Task: When you copy the records that follow, please keep every word exactly as it is and leave out the pictures.

Dataset excerpts
===
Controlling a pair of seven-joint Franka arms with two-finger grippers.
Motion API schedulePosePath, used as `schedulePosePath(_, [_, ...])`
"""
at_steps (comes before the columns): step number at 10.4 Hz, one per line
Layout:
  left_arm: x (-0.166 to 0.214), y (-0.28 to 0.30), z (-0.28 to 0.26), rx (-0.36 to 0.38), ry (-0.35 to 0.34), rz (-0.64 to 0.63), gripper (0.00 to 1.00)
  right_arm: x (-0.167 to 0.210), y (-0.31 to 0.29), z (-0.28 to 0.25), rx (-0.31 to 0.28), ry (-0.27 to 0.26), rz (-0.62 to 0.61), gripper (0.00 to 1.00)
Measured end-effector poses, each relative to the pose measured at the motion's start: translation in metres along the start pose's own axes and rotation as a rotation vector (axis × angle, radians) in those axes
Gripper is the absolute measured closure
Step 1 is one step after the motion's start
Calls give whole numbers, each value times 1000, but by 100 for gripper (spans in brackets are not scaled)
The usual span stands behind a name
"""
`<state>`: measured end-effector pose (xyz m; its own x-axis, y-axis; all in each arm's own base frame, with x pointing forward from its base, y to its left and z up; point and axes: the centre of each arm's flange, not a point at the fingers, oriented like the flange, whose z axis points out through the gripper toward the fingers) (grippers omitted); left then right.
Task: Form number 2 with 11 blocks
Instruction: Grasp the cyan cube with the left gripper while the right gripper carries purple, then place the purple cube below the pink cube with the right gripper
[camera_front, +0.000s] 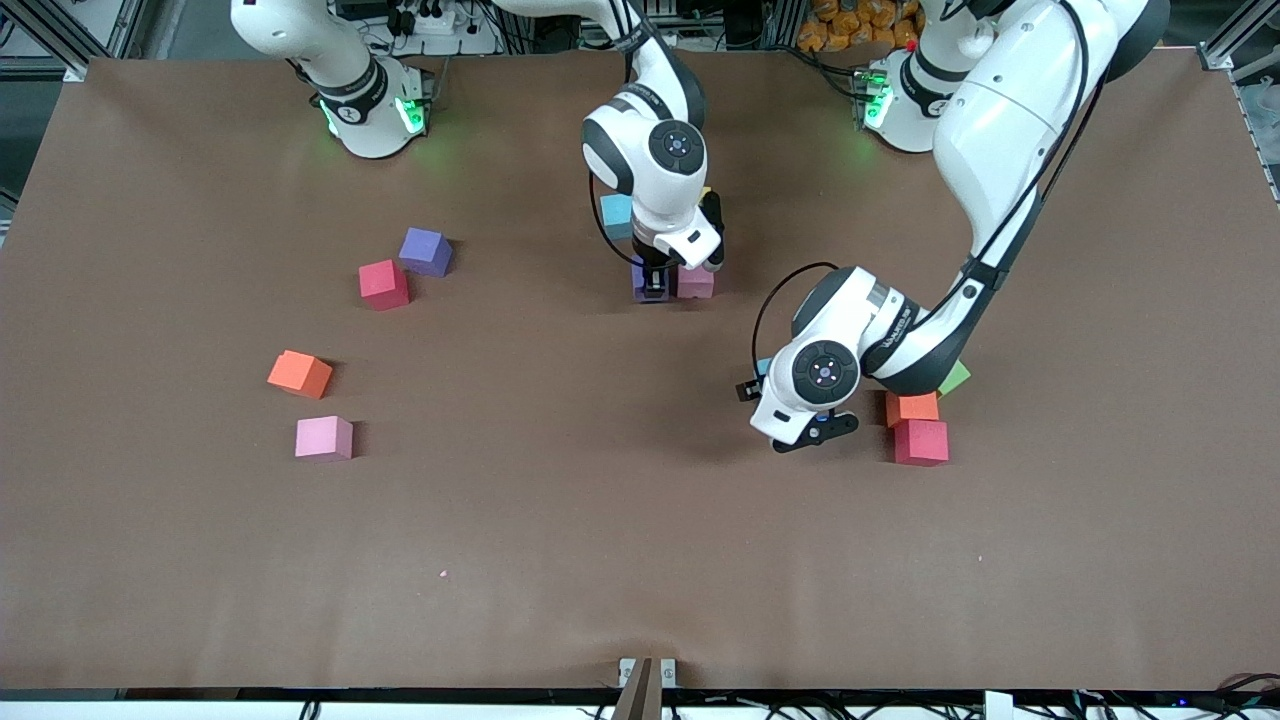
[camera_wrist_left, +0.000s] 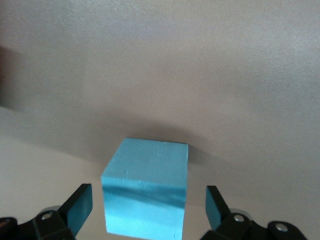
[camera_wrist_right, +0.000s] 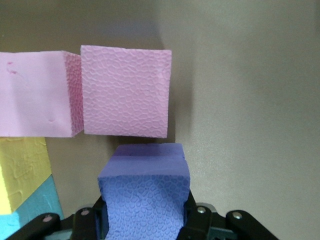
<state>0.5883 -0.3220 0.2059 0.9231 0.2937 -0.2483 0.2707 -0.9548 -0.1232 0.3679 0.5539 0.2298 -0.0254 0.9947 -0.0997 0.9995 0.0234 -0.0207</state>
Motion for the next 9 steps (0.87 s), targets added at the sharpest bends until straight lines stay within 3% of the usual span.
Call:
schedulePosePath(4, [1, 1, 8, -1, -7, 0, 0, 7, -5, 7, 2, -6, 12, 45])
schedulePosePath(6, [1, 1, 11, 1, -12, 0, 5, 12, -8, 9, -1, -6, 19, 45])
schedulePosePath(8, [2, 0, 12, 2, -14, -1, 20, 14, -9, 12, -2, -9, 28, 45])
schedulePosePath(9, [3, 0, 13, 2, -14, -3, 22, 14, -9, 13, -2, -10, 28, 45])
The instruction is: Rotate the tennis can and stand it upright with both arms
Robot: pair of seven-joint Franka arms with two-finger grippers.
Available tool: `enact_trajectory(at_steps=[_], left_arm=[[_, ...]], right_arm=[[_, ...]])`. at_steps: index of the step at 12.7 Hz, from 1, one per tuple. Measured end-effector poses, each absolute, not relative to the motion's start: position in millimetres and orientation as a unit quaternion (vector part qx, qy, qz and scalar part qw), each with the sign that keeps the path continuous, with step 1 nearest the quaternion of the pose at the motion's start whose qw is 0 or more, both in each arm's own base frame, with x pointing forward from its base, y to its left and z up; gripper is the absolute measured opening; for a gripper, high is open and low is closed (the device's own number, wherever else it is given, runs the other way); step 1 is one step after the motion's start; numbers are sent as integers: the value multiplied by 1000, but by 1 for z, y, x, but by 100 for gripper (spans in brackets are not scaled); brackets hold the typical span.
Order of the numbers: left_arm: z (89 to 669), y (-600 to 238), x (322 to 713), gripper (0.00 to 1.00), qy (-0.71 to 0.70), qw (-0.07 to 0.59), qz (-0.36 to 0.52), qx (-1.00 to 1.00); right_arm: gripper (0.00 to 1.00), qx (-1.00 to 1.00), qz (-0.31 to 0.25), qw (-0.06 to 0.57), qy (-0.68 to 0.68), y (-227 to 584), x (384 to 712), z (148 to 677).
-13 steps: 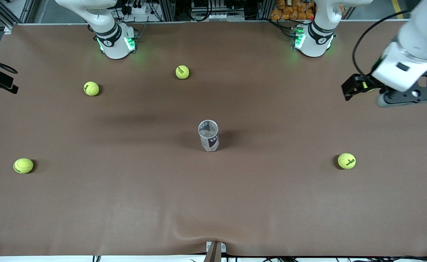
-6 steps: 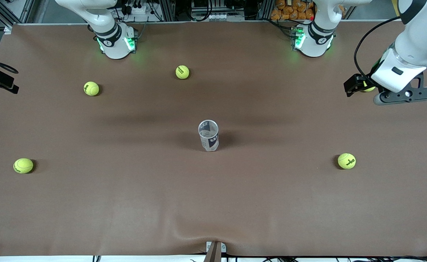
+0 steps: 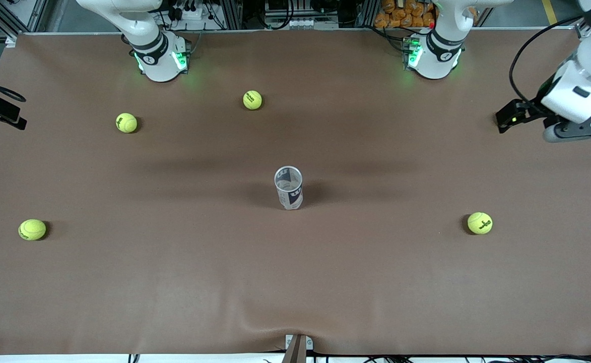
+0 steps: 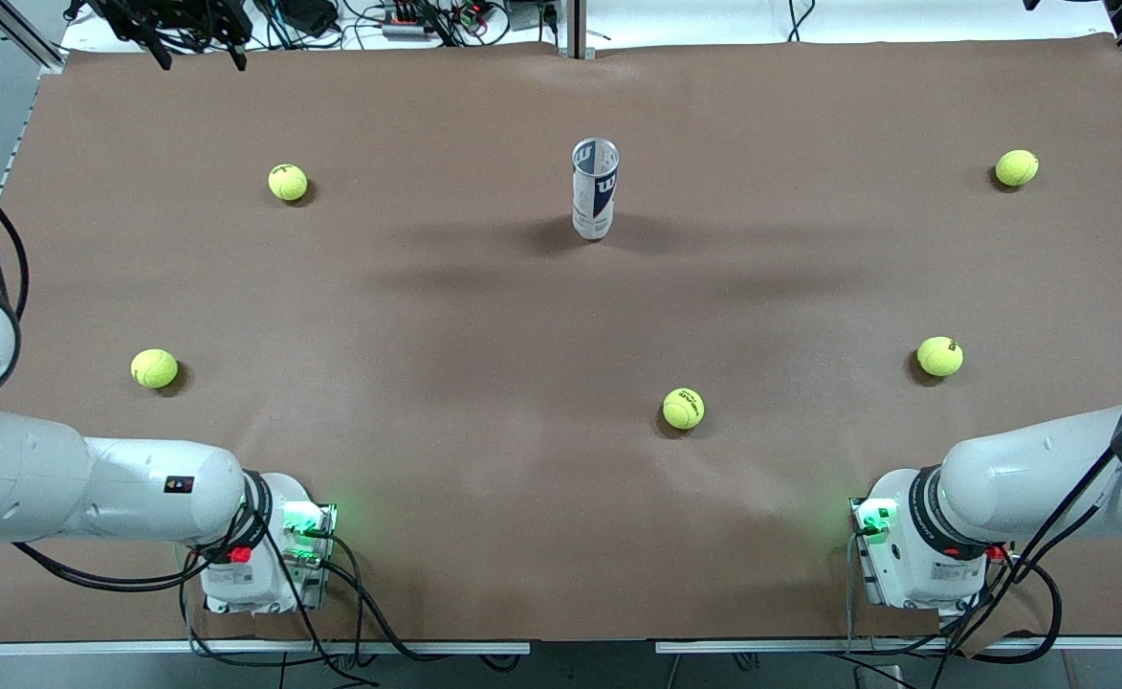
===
Answer for this exercise:
Controlling a pair of seven-joint Franka arms with two-finger grippers.
Motion API schedulePosePath, used as `schedulePosePath(_, [_, ...])`
"""
at_steps (comes before the columns): step number at 10.4 Hz, one per line
Layout:
  left_arm: x (-0.166 to 0.214), y (-0.28 to 0.30), z (-0.28 to 0.26), rx (-0.36 to 0.38), ry (-0.35 to 0.34), rz (-0.64 to 0.63), gripper (0.00 to 1.00)
  right_arm: x (-0.167 to 0.210), y (-0.31 to 0.29), z (-0.28 to 0.25), rx (-0.31 to 0.28), ry (-0.27 to 0.26), rz (-0.62 to 0.61), gripper (0.00 to 1.00)
Measured end-effector poses, each relative to the pose measured at the motion's start: translation in metres along the start pose's own axes and rotation as a rotation vector (axis × angle, radians) in those axes
Gripper is the absolute measured closure
Step 1 is one step after the motion's start
Calls give whole numbers, each value times 1000, but by 100 for gripper (spans in brackets are not scaled)
The usual span stands behind a name
"""
`<state>`: measured end-effector pose (xyz m; its own x-axis, y-axis; all in each arm's own base frame, with x pointing forward from its base, y to its left and z up; point and axes: the centre of each arm's flange, not a point at the fingers, oriented like the flange, whose z axis points out through the gripper toward the fingers) (grippers omitted); left then right.
Task: Form number 2 with 11 blocks
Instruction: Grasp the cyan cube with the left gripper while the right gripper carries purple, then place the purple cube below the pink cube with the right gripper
[camera_front, +0.000s] 
[camera_wrist_left, +0.000s] 
[camera_wrist_right, +0.000s] 
<state>0.5883 -0.3220 0.2059 0.9231 0.2937 -0.2483 0.2707 -0.9548 -0.1232 0.3679 0.5539 0.2298 -0.0254 0.9947 -0.0997 0.9995 0.0234 -0.0207</state>
Motion for the next 9 steps (0.87 s), targets added at the sharpest bends until straight lines stay within 3% of the usual span.
Call:
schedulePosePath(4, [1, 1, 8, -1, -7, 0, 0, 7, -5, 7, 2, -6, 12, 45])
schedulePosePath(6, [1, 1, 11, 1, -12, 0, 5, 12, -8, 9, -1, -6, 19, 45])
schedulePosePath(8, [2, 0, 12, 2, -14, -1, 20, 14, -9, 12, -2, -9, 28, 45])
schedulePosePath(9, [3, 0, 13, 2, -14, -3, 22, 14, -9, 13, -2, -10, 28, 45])
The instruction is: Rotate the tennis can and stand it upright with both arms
Robot: pair of seven-joint Franka arms with two-finger grippers.
Available tool: `enact_trajectory(at_steps=[_], left_arm=[[_, ...]], right_arm=[[_, ...]])`. at_steps: index of the step at 12.7 Hz, from 1, one per tuple. Measured end-effector poses, each absolute, not relative to the motion's start: position in millimetres and orientation as a unit quaternion (vector part qx, qy, qz and scalar part qw), each with the sign that keeps the path continuous, with step 1 nearest the quaternion of the pose at the motion's start whose qw is 0 or more, both in each arm's own base frame, with x pointing forward from its base, y to its left and z up; gripper is the absolute measured opening; for a gripper, high is open and low is closed (the device's own number, wherever else it is given, runs the other way); step 1 is one step after the motion's start; numbers are sent as integers: the value multiplied by 1000, but by 1 for z, y, x, but by 100 for gripper (spans in brackets are not scaled); brackets hold the typical span.
Order of the numbers: left_arm: z (89 to 669), y (-600 to 238), x (322 to 713), gripper (0.00 to 1.00), qy (-0.71 to 0.70), qw (-0.07 to 0.59), qz (-0.36 to 0.52), qx (-1.00 to 1.00); right_arm: gripper (0.00 to 1.00), qx (-1.00 to 1.00), qz (-0.31 to 0.25), qw (-0.06 to 0.57), qy (-0.68 to 0.68), y (-227 to 584), x (384 to 712), z (148 to 677).
-13 steps: 
-6 steps: 
+0 steps: 
+0 steps: 

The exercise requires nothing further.